PROBLEM STATEMENT ::
Please return the lines of the data that contain "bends".

§

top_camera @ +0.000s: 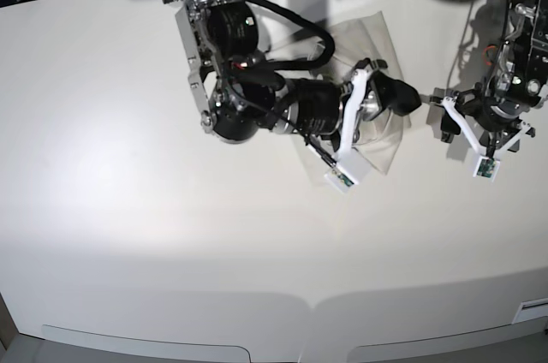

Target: Fold the T-shirt properly

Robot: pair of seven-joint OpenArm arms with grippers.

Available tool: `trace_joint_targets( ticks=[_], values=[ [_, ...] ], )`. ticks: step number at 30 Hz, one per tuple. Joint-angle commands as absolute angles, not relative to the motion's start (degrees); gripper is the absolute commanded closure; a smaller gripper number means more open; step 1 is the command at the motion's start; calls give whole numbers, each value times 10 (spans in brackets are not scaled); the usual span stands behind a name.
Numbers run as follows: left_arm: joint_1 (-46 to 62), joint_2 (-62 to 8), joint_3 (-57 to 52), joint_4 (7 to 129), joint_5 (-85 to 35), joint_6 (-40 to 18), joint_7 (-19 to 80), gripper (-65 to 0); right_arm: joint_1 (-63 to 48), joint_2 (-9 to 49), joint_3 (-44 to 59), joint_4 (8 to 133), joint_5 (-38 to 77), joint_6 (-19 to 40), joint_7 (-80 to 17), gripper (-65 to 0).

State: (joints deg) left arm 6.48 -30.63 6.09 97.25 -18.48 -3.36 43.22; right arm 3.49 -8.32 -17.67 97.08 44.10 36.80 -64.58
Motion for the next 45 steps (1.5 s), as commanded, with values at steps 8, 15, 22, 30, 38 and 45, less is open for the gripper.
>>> trace_joint_targets(
  ticks=[8, 15, 22, 30, 38, 45],
  values=[
    [57, -316, 56, 984, -185, -30, 420, -380, 44, -78, -228, 909, 389, 374, -628, -310],
    [57, -316, 56, 984, -184, -30, 420, -380, 52, -85, -291, 879, 390, 400, -609, -332],
    [57, -316, 56, 984, -183, -30, 419, -380, 88, -90, -300, 879, 393, 400, -602, -332],
    [57, -316, 56, 984, -180, -30, 410, -380, 138, -90, -300, 884, 458, 400, -630, -332],
    [57, -316, 56, 984, -180, -30, 413, -380, 162, -90, -247, 935, 424, 400, -679, -133],
    [57, -316, 56, 984, -179, -30, 413, -380, 161, -52, -191, 939, 409, 400, -697, 0]
  ],
)
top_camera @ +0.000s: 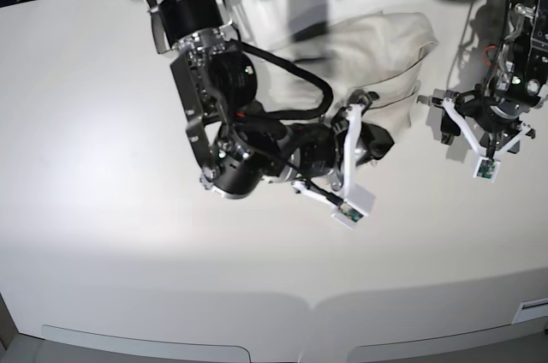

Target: Fold the T-shirt properly

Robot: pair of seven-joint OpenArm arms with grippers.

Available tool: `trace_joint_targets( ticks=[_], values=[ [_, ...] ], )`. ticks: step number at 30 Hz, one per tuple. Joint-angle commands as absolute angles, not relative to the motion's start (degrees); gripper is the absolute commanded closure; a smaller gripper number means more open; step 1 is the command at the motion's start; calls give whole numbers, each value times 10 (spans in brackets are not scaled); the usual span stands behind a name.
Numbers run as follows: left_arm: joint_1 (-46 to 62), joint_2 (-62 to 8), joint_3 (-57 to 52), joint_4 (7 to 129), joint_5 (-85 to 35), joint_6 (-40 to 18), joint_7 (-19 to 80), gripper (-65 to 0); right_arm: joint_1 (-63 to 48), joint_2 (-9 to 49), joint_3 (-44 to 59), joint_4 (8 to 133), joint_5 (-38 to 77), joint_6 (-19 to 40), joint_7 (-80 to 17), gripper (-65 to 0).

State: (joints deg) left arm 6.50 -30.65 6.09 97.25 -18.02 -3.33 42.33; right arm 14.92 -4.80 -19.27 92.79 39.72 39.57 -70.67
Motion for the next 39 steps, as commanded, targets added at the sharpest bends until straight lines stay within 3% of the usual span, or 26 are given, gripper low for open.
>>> trace_joint_targets(
  ticks=[1, 8, 16, 22, 31, 39],
  values=[
    [57, -316, 56, 984, -178, -30, 413, -380, 160, -42, -191, 939, 409, 400, -704, 0],
    [57, -316, 56, 984, -166, -29, 410, -380, 127, 10, -191, 941, 441, 400, -746, 0],
    [55, -316, 56, 984, -158, -29, 402, -380, 70, 21, -192, 943, 417, 400, -742, 0],
    [56, -317, 56, 984, -143, 0, 402, -380, 46, 20, -232, 941, 327, 400, -677, 0],
    [56, -321, 56, 984, -143, 0, 407, -380, 46, 4, -272, 930, 253, 399, -604, 0],
    [56, -348, 56, 984, -137, 24, 411, -380, 48, -32, -272, 853, 178, 390, -473, 0]
  ],
)
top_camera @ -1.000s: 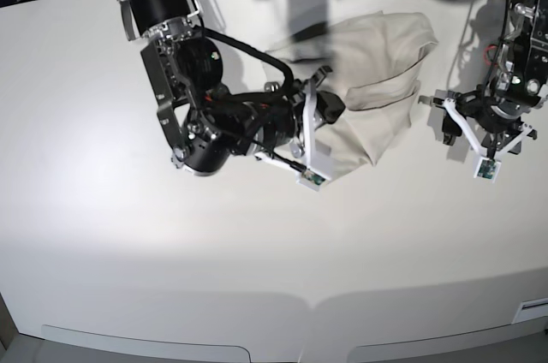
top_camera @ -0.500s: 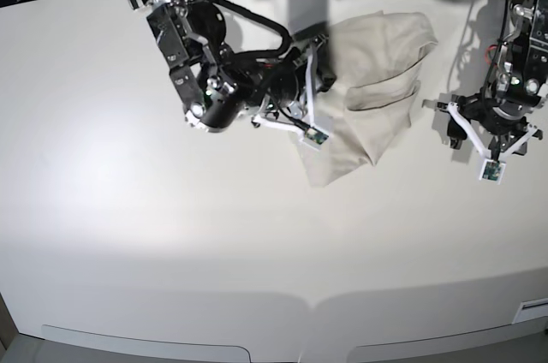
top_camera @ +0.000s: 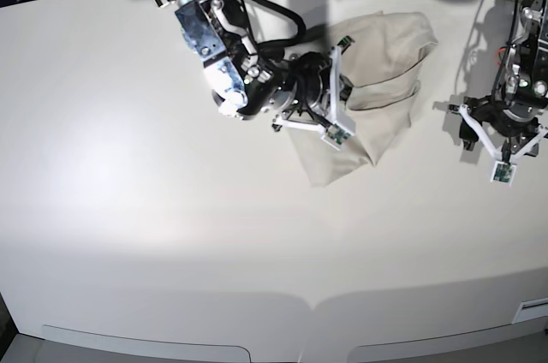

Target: Fold the T-shirt properly

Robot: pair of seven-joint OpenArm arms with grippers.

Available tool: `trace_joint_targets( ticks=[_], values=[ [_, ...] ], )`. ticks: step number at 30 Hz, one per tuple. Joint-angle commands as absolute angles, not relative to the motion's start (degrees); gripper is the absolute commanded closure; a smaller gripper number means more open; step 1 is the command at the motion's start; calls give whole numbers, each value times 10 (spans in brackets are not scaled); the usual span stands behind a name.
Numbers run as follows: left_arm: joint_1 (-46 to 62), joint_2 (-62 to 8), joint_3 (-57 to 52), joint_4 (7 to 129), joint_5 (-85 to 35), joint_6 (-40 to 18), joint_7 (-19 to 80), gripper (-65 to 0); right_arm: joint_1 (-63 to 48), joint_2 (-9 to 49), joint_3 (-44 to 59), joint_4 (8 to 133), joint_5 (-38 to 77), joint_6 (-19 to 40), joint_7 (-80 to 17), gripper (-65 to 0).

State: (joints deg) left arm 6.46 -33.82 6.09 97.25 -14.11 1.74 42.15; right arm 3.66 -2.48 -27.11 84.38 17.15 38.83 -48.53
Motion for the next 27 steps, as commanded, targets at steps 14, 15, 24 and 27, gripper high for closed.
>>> trace_joint_targets(
  ticks=[14, 15, 24, 27],
  values=[
    [56, -355, 56, 984, -135, 37, 420, -380, 130, -90, -302, 740, 107, 385, -334, 0],
    [56, -356, 56, 984, -135, 37, 420, -380, 136, -90, -305, 740, 107, 385, -326, 0],
    [56, -356, 56, 984, -183, 52, 420, -367, 202, -90, -262, 740, 126, 369, -361, 0],
    [56, -354, 56, 984, -213, 51, 419, -304, 216, -90, -215, 740, 127, 369, -391, 0]
  ],
)
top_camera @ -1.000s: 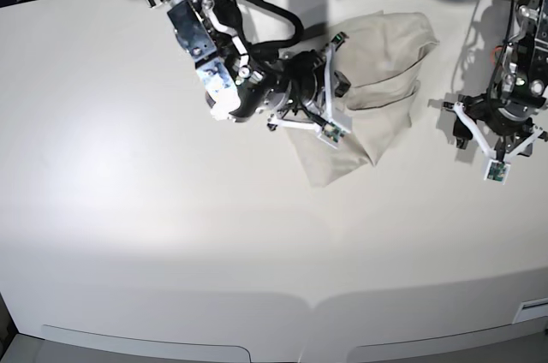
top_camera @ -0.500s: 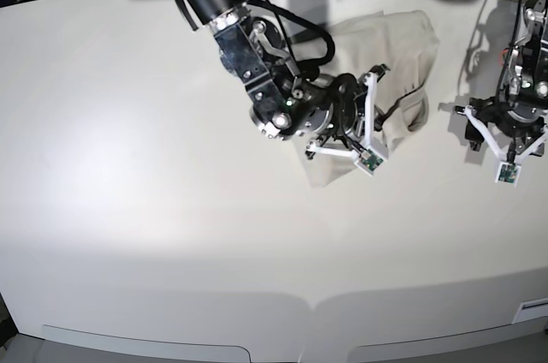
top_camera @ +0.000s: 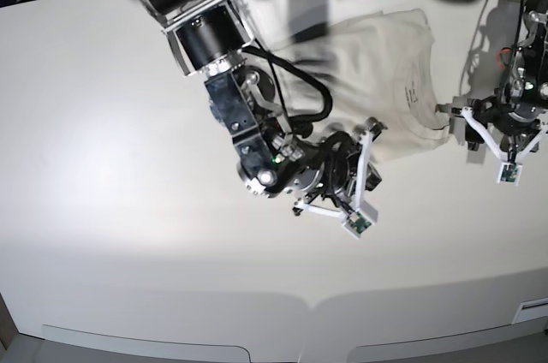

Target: Fold the T-shirt properly

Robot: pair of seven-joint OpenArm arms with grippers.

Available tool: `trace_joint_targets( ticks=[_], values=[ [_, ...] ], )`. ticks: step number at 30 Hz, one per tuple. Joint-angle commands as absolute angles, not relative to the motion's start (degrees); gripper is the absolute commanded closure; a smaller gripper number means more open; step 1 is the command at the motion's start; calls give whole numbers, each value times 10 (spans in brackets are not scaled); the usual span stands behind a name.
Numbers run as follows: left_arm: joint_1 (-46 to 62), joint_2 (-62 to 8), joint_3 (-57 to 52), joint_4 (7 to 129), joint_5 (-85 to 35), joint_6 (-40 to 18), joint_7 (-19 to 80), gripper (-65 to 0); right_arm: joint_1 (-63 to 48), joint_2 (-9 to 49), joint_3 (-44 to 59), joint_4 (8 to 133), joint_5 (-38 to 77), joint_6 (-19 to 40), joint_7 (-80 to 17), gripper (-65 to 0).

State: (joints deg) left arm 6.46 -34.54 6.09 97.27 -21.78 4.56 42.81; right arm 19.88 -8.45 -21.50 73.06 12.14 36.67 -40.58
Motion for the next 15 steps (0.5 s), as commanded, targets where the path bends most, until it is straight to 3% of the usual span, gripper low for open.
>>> trace_joint_targets(
  ticks=[1, 5, 8, 9, 15],
  values=[
    [56, -351, 56, 985, -215, 51, 419, -289, 219, -90, -199, 740, 132, 369, -392, 0],
    [57, -331, 56, 1003, -234, 50, 423, -225, 224, -73, -161, 740, 174, 377, -402, 0],
    [57, -310, 56, 1026, -249, 27, 448, -24, 224, -41, -161, 740, 196, 390, -414, 0],
    [57, -302, 56, 1035, -250, 26, 460, 0, 224, -34, -161, 740, 202, 390, -415, 0],
    [84, -265, 56, 1094, -252, 26, 519, 0, 224, -1, -161, 740, 215, 390, -414, 0]
  ],
)
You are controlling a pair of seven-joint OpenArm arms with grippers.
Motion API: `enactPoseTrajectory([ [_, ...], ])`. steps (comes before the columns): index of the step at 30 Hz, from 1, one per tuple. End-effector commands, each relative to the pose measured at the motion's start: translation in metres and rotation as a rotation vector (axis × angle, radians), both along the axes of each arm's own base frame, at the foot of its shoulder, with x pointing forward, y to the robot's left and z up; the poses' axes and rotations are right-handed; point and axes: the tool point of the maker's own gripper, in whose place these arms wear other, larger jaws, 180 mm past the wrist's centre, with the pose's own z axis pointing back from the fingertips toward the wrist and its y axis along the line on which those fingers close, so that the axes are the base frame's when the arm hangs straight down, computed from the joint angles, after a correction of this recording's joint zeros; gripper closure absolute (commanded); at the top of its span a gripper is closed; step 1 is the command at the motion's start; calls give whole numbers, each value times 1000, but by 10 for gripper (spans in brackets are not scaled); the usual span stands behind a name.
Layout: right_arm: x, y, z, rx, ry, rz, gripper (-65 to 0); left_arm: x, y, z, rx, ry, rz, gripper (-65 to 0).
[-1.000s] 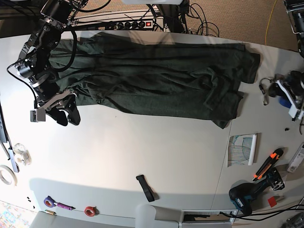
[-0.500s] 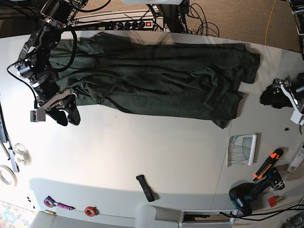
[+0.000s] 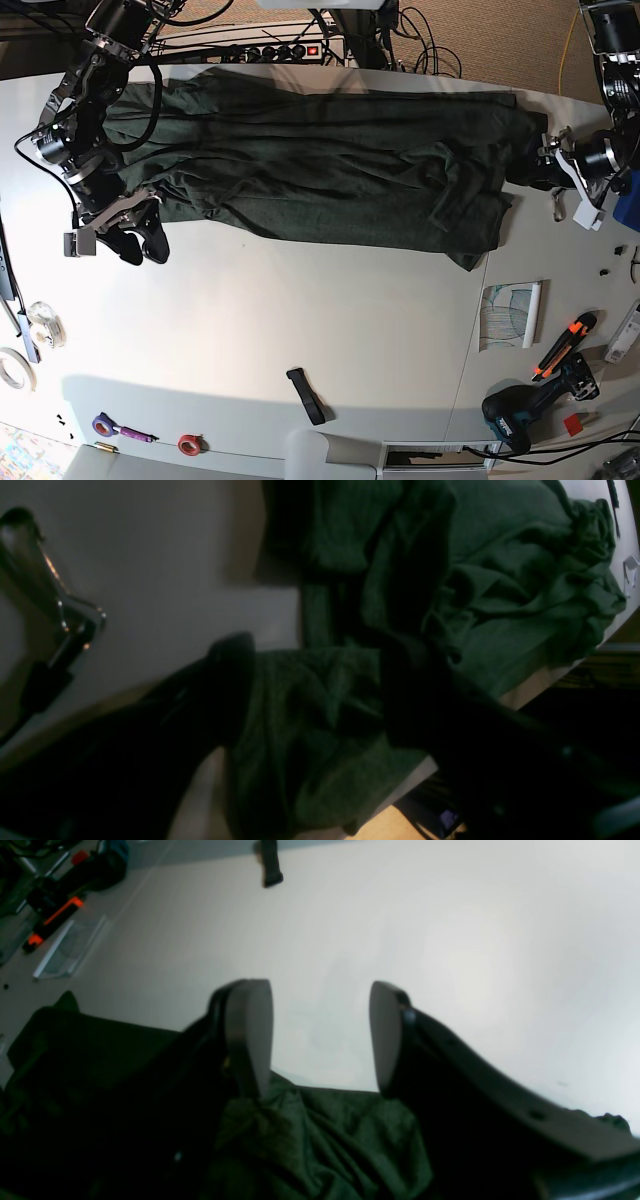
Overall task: Layout the t-shirt on the table in an organized manner, then fold the t-shirt properly
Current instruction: 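Move the left gripper to the shirt's other end and grasp it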
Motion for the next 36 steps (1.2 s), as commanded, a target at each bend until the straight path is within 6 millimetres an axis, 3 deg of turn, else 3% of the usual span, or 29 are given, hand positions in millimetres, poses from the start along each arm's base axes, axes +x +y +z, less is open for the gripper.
enactPoseTrajectory([
  [1, 5, -1, 19, 2, -67, 10, -307, 6, 5, 11, 2, -39, 6, -429],
  [11, 5, 0, 19, 2, -67, 10, -307, 9, 8, -11, 68, -5, 100, -442],
  [22, 4, 0, 18, 0, -61, 12, -307, 13, -1, -1, 6, -50, 78, -442],
  [26, 4, 0, 17, -1, -58, 12, -307, 16, 11, 7, 6, -86, 119, -442],
  [32, 4, 0, 17, 0, -58, 12, -307, 17, 46, 20, 20, -120, 231, -442],
  [36, 4, 0, 17, 0, -58, 12, -307, 2, 47, 11, 17, -82, 236, -442],
])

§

OUTPUT ::
Motion for the next 39 steps, as commanded, targets added at the sharpest bends until straight lines stay within 3% of the usual span, or 26 are given, gripper low for open.
Motion for the next 15 steps (0.5 s), as commanded, targets where the path bends most, until it is straight to 3% of the usual span, gripper low for open.

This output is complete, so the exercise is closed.